Exercise requirements:
Reproduce the listing that follows character for character, excluding its pictures.

....

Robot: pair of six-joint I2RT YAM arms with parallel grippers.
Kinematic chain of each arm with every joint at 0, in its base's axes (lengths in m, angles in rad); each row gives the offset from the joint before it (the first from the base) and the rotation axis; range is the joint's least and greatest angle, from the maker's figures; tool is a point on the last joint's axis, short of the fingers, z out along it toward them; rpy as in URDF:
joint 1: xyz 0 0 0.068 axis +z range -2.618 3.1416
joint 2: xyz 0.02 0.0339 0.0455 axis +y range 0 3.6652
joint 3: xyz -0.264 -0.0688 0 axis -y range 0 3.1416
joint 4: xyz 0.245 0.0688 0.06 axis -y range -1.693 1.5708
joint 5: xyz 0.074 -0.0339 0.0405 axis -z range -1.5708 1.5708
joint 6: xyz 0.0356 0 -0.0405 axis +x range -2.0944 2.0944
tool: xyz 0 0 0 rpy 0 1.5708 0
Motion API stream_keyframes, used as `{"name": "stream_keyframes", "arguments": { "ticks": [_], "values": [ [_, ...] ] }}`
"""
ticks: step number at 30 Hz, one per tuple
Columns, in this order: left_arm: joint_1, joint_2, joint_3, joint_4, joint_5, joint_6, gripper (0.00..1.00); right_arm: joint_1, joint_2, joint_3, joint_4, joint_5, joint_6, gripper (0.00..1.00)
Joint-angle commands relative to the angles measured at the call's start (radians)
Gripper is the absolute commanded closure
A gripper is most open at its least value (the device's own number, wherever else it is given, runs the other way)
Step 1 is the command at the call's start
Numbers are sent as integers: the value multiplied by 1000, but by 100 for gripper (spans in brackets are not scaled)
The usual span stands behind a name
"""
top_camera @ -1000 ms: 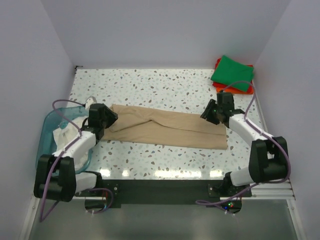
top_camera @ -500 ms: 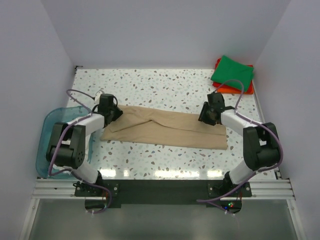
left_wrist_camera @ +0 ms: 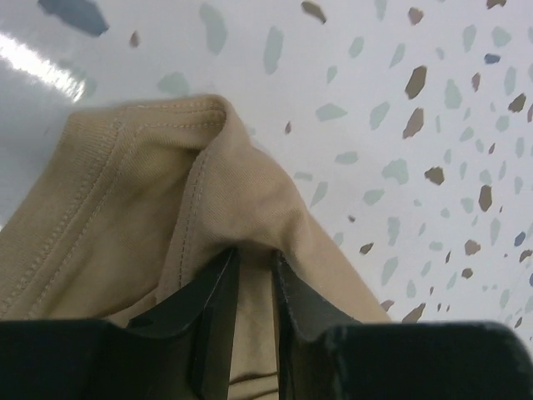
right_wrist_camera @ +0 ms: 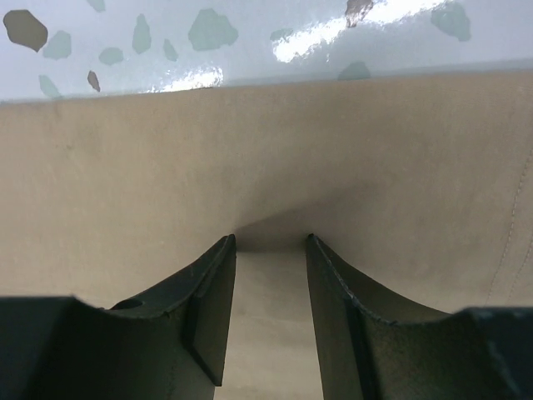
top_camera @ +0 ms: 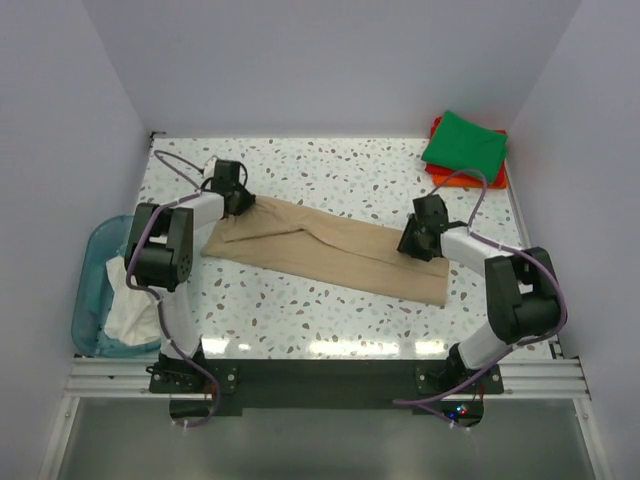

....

Exercise output:
Robot: pair of six-joint I2RT YAM arms with parallel grippers.
Kinematic chain of each arm with every joint at 0, in its base's axes (lengths in m, angles in rad); each row gives the offset from the joint before it (the first from the base) and the rotation axis; range is the joint's least and greatest angle, from the maker's figures; tool is a point on the last joint's axis, short of the fingers, z out along it toward them; rpy as in URDF:
joint 1: xyz 0 0 0.068 axis +z range -2.618 3.1416
joint 2: xyz 0.02 0.0339 0.0455 axis +y range 0 3.6652
joint 3: xyz -0.264 -0.0688 0 axis -y range 0 3.1416
joint 4: xyz 0.245 0.0688 0.06 axis -y range -1.693 1.5708
joint 5: xyz 0.074 -0.0339 0.0405 axis -z range -1.5708 1.5708
joint 6: xyz 0.0356 0 -0.0405 axis +x range -2.0944 2.0944
tool: xyz 0 0 0 rpy 0 1.5708 0
Motion API stream_keyframes, used as `{"name": "stream_keyframes", "arguments": { "ticks": [_], "values": [ [_, ...] ] }}`
"""
ticks: step number at 30 Hz, one per tuple
Columns, in this order: left_arm: joint_1, joint_2, joint_3, joint_4, joint_5, joint_6, gripper (0.00..1.00); right_arm: joint_1, joint_2, joint_3, joint_4, joint_5, joint_6, gripper (0.00..1.00)
Joint-angle commands relative to the angles measured at the call's start (radians)
Gripper is the absolute commanded closure
A gripper is most open at its least value (the device's own number, wherever else it is given, runs the other way)
Step 1 is the command at the call's start
Numbers are sent as integers: the value multiplied by 1000, but by 100 for gripper (spans in brackets are not scaled)
The usual span stands behind a name
"""
top_camera @ -1000 ms: 
top_camera @ -500 ms: 
left_wrist_camera @ +0 ms: 
right_wrist_camera @ +0 ms: 
top_camera @ +0 ms: 

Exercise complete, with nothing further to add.